— Exercise objective —
Up to and including the line with "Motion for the", reproduce the listing below exactly, beginning at its first line.
---------- Given data
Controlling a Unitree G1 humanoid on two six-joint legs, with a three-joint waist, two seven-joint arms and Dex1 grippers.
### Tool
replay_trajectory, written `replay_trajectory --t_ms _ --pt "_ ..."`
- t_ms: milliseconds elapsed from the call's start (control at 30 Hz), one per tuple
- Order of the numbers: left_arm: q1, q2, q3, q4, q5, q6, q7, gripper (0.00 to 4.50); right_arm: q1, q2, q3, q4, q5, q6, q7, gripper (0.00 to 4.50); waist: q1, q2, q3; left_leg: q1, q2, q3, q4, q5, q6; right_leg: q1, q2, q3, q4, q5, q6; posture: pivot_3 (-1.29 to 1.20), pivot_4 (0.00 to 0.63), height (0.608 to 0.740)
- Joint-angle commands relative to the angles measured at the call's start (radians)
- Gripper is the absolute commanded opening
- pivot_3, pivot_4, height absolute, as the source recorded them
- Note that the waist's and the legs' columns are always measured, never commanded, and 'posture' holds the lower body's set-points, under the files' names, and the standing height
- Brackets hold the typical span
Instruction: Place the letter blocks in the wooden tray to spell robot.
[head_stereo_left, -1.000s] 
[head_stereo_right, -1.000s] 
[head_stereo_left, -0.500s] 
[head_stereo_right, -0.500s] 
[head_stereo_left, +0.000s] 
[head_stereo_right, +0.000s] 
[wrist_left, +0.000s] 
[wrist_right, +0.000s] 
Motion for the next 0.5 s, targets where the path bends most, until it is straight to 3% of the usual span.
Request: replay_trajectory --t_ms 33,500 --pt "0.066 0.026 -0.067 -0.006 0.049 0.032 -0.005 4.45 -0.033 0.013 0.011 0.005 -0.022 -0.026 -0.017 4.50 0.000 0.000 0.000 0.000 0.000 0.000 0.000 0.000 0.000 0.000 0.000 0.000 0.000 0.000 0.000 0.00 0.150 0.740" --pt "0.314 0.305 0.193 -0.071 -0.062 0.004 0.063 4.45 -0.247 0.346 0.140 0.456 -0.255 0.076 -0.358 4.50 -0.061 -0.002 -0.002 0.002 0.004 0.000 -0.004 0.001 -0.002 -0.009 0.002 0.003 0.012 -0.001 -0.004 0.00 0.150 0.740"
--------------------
— Response —
Controlling a Unitree G1 humanoid on two six-joint legs, with a three-joint waist, two seven-joint arms and Dex1 grippers.
### Tool
replay_trajectory, written `replay_trajectory --t_ms _ --pt "_ ..."`
- t_ms: milliseconds elapsed from the call's start (control at 30 Hz), one per tuple
- Order of the numbers: left_arm: q1, q2, q3, q4, q5, q6, q7, gripper (0.00 to 4.50); right_arm: q1, q2, q3, q4, q5, q6, q7, gripper (0.00 to 4.50); waist: q1, q2, q3; left_leg: q1, q2, q3, q4, q5, q6; right_leg: q1, q2, q3, q4, q5, q6; posture: pivot_3 (-1.29 to 1.20), pivot_4 (0.00 to 0.63), height (0.608 to 0.740)
- Joint-angle commands relative to the angles measured at the call's start (radians)
- Gripper is the absolute commanded opening
- pivot_3, pivot_4, height absolute, as the source recorded them
- Note that the waist's and the legs' columns are always measured, never commanded, and 'posture' holds the lower body's set-points, under the files' names, and the standing height
- Brackets hold the typical span
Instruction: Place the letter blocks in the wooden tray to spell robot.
[head_stereo_left, -1.000s] 
[head_stereo_right, -1.000s] 
[head_stereo_left, -0.500s] 
[head_stereo_right, -0.500s] 
[head_stereo_left, +0.000s] 
[head_stereo_right, +0.000s] 
[wrist_left, +0.000s] 
[wrist_right, +0.000s] 
Motion for the next 0.5 s, targets where the path bends most, until it is straight to 3% of the usual span.

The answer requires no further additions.